Given information —
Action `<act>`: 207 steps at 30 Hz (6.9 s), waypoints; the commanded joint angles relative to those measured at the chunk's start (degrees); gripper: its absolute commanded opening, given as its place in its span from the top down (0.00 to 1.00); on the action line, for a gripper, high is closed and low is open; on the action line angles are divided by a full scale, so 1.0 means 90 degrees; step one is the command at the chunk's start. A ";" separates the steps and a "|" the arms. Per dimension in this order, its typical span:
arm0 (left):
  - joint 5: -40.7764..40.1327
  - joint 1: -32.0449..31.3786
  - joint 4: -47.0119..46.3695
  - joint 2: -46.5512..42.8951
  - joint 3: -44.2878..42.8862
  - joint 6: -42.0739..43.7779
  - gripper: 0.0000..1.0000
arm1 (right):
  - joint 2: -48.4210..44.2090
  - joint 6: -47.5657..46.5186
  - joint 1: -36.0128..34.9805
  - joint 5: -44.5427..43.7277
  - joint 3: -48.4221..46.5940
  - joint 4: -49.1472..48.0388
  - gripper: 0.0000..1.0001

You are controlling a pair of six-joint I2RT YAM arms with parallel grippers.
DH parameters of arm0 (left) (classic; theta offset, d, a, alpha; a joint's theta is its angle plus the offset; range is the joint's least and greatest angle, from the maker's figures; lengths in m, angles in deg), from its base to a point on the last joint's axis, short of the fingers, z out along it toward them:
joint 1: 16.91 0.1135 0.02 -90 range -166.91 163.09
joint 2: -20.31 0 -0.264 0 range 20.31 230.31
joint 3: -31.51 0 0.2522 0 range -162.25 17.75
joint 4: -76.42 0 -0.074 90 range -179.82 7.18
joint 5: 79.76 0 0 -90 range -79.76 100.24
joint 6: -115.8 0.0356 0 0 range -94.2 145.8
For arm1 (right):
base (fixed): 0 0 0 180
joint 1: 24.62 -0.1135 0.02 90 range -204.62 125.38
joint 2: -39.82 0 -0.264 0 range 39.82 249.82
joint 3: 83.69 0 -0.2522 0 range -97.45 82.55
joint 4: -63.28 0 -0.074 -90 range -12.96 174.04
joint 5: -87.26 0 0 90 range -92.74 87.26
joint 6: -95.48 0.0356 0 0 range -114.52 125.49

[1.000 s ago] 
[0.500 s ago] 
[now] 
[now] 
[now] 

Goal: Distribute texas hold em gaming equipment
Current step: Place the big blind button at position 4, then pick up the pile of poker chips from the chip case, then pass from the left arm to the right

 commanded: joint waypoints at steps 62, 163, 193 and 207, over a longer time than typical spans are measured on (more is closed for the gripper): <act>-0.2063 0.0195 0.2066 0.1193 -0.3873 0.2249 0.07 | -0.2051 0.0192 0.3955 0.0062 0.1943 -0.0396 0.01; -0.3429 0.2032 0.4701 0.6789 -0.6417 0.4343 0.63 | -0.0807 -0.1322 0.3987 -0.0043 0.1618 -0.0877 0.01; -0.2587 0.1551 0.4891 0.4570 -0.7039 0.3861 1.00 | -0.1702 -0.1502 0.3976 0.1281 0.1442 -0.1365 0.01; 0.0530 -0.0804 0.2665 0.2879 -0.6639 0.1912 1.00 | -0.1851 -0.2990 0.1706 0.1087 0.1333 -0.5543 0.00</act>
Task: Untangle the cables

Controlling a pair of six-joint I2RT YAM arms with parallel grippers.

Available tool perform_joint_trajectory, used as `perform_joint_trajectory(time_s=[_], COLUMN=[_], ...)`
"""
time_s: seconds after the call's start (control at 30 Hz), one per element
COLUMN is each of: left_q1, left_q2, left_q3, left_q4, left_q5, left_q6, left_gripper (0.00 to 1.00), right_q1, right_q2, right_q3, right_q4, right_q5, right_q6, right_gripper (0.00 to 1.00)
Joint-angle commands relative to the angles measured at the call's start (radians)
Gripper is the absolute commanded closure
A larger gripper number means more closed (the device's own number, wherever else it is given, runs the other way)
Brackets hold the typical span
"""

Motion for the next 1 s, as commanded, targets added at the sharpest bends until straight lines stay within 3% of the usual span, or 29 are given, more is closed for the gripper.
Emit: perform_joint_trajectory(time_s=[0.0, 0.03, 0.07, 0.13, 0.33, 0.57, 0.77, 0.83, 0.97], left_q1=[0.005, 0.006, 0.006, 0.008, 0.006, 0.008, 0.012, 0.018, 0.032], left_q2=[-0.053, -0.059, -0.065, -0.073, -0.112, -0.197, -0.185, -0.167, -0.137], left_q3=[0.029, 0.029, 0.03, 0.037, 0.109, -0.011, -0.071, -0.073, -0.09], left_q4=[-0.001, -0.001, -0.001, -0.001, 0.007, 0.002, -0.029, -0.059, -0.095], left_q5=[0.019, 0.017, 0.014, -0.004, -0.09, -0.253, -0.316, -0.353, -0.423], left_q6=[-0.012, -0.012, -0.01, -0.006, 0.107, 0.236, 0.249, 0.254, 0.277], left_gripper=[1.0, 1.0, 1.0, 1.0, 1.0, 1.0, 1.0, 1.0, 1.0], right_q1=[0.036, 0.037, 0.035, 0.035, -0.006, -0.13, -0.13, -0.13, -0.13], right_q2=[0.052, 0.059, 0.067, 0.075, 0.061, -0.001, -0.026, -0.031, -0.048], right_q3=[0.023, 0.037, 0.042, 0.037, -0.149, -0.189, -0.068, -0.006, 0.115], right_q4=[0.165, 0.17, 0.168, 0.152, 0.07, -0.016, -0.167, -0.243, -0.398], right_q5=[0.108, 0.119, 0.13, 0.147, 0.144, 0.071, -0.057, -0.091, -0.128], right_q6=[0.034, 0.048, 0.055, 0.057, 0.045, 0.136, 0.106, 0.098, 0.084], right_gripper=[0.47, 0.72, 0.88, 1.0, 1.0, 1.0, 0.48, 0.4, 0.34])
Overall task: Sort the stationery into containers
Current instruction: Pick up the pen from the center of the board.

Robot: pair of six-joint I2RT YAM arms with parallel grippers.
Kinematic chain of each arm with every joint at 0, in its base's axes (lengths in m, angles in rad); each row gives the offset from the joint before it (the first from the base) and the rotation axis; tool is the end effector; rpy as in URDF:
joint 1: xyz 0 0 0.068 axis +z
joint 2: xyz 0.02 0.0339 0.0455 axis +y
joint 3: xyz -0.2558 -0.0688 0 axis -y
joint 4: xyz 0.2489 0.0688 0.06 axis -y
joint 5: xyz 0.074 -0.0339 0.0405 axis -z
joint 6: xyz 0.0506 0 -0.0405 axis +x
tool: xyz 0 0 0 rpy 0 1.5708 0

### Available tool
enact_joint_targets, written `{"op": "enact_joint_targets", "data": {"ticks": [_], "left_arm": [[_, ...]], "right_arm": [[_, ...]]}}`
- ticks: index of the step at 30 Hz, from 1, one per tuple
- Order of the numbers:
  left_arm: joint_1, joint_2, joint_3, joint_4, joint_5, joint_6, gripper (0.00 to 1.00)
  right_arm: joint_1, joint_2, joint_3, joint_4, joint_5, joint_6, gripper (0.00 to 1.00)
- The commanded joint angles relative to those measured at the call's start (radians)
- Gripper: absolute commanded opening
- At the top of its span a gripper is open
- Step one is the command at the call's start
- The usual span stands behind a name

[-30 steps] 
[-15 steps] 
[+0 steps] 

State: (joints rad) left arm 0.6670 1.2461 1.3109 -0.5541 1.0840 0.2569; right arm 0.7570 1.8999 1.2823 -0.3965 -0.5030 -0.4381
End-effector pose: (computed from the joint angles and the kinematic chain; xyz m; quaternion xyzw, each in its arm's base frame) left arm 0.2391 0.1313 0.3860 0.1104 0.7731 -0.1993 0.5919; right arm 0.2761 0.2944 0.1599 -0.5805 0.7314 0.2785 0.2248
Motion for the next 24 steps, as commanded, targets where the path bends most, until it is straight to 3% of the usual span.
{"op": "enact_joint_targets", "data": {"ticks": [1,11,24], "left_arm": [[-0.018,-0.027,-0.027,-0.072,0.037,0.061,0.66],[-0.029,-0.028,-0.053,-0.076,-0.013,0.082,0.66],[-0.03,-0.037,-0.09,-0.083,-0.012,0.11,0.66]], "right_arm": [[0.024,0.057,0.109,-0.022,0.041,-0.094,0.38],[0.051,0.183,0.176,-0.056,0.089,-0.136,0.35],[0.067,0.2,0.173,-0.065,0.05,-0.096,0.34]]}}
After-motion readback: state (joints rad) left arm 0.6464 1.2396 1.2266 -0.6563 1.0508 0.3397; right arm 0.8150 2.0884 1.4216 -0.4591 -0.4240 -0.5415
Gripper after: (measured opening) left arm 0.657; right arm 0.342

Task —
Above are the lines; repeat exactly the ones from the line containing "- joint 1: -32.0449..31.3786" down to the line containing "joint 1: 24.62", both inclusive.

Response to this task —
  - joint 1: -32.0449..31.3786
  - joint 4: -47.0119..46.3695
  - joint 2: -46.5512..42.8951
  - joint 3: -44.2878..42.8862
  - joint 6: -42.0739..43.7779
  - gripper: 0.0000..1.0000
arm1 (right):
  - joint 2: -48.4210..44.2090
  - joint 6: -47.5657..46.5186
  - joint 1: -36.0128..34.9805
  - joint 5: -44.5427..43.7277
  - joint 3: -48.4221..46.5940
  - joint 4: -49.1472..48.0388
  - gripper: 0.0000..1.0001

You are controlling a pair of six-joint I2RT YAM arms with parallel grippers.
DH parameters of arm0 (left) (classic; theta offset, d, a, alpha; a joint's theta is its angle plus the offset; range is the joint's least and greatest angle, from the maker's figures; lengths in m, angles in deg), from its base to a point on the last joint's axis, short of the fingers, z out along it toward them:
joint 1: 16.91 0.1135 0.02 -90 range -166.91 163.09
joint 2: -20.31 0 -0.264 0 range 20.31 230.31
joint 3: -31.51 0 0.2522 0 range -162.25 17.75
joint 4: -76.42 0 -0.074 90 range -179.82 7.18
joint 5: 79.76 0 0 -90 range -79.76 100.24
joint 6: -115.8 0.0356 0 0 range -94.2 145.8
For arm1 (right):
base (fixed): 0 0 0 180
joint 1: 24.62 -0.1135 0.02 90 range -204.62 125.38

There is nothing else to the answer.